Here are their suggestions….

  1. Start with a clean kitchen. So I’m in trouble right off the bat, because my kitchen is never really clean. There are either dirty dishes sitting on the counter or clean dishes draining in the sink that have not yet been (nor will probably ever be) put away. There is maybe a window of seven minutes in the evening when I have loaded the dishwasher with our dinner dishes that I would consider my kitchen to be clean, but by that time I’m looking longingly at my jammies.
  2. 2Make a game plan before you start. Another fly ball. No game plan. I have been known to start preparation for a cake only to realize that I have no eggs. As for a recipe, if I haven’t pinned it on Pinterest, I’m unlikely to ever locate it.
  3. Use the right tools for the job. I almost have this one nailed. I have a tool for nearly every job you could possibly think of. I just don’t know where it is.
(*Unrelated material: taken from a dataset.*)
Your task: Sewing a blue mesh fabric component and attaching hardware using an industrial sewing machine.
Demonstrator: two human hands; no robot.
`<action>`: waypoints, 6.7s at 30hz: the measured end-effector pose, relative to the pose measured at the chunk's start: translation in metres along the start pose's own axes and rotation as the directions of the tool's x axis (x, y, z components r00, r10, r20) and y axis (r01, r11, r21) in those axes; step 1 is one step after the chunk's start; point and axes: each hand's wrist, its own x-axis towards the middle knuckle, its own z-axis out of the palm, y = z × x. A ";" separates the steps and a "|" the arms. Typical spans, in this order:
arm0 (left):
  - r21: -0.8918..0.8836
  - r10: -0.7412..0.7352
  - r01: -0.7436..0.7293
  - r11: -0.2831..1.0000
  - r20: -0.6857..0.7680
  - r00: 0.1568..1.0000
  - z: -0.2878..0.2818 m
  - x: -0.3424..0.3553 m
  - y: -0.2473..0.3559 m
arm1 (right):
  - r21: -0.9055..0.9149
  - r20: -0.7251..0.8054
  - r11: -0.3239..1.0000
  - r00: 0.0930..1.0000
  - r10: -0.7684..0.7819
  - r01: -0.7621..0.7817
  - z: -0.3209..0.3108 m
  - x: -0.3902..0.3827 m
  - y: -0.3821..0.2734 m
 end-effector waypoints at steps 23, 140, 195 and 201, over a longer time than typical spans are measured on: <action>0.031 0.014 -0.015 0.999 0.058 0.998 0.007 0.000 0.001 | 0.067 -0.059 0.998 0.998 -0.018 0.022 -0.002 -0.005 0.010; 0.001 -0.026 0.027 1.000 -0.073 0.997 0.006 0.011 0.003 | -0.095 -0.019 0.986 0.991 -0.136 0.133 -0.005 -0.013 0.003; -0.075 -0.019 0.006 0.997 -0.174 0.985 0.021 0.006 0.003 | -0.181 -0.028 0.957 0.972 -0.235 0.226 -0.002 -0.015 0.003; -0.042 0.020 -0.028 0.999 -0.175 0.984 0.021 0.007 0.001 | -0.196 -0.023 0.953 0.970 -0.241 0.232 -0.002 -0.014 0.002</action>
  4. Get canisters that are big enough to fit your measuring cups. Boom. A home run. My measuring cups all fit in my canisters. Of course, the measuring cup I covet is the one used by Ree Drummond on her Food Network television shoe that is a two-cup measuring cup which would fit in exactly none of my canisters. I actually have one sitting in my cart on Amazon just waiting for me to justify it in some way and therefore hit the purchase-this-with-one-click button. I’ve come thiiiiiiiiis close.
  5. Measure over the sink. This is a good tip, something it never occurred to me to do. Since reading it, I do it and it results in fairly easy cleanup. This is a good thing as I always, ALWAYS spill my flour all over my counter.
  6. Use a plate as a giant spoon rest. I can’t. They’re all in the dishwasher or stacked up in the sink.
  7. Make friends with aluminum foil. Oh man, Mr. Aluminum Foil is my besty. That, and Mrs. Parchment Paper, both of which I carefully crinkle up and throw away and give a passing thought to not even washing the pan. I mostly do wash it. Did I say that too quickly?
  8. Get rid of food scraps. You know, I find Rachael Ray to be one of the most annoying people on television (is she still on television?). Don’t call olive oil EVOO and don’t call thick soup stoup. It’s irritating. But while on the surface, her idea of having a garbage bowl seems dumb, it actually works really well for someone like me, who finds opening up the cupboard and throwing things in the garbage to be too much work. I mean, seriously? I can’t even write those words with a straight face. But reality is reality. Having a bowl in which to place all of my various scraps and other garbage as I’m cooking works really well for me.
  9. Tidy up as you go. Nope.
  10. Schedule cleaning breaks. Nope to the second power.

And so, this holiday, like last, will remain disorganized, but we will muster through. At the end of the day we will all have full stomachs and will be able to rest in the knowledge that even if my kitchen is dirty, I have still been saved through our Lord’s death and resurrection.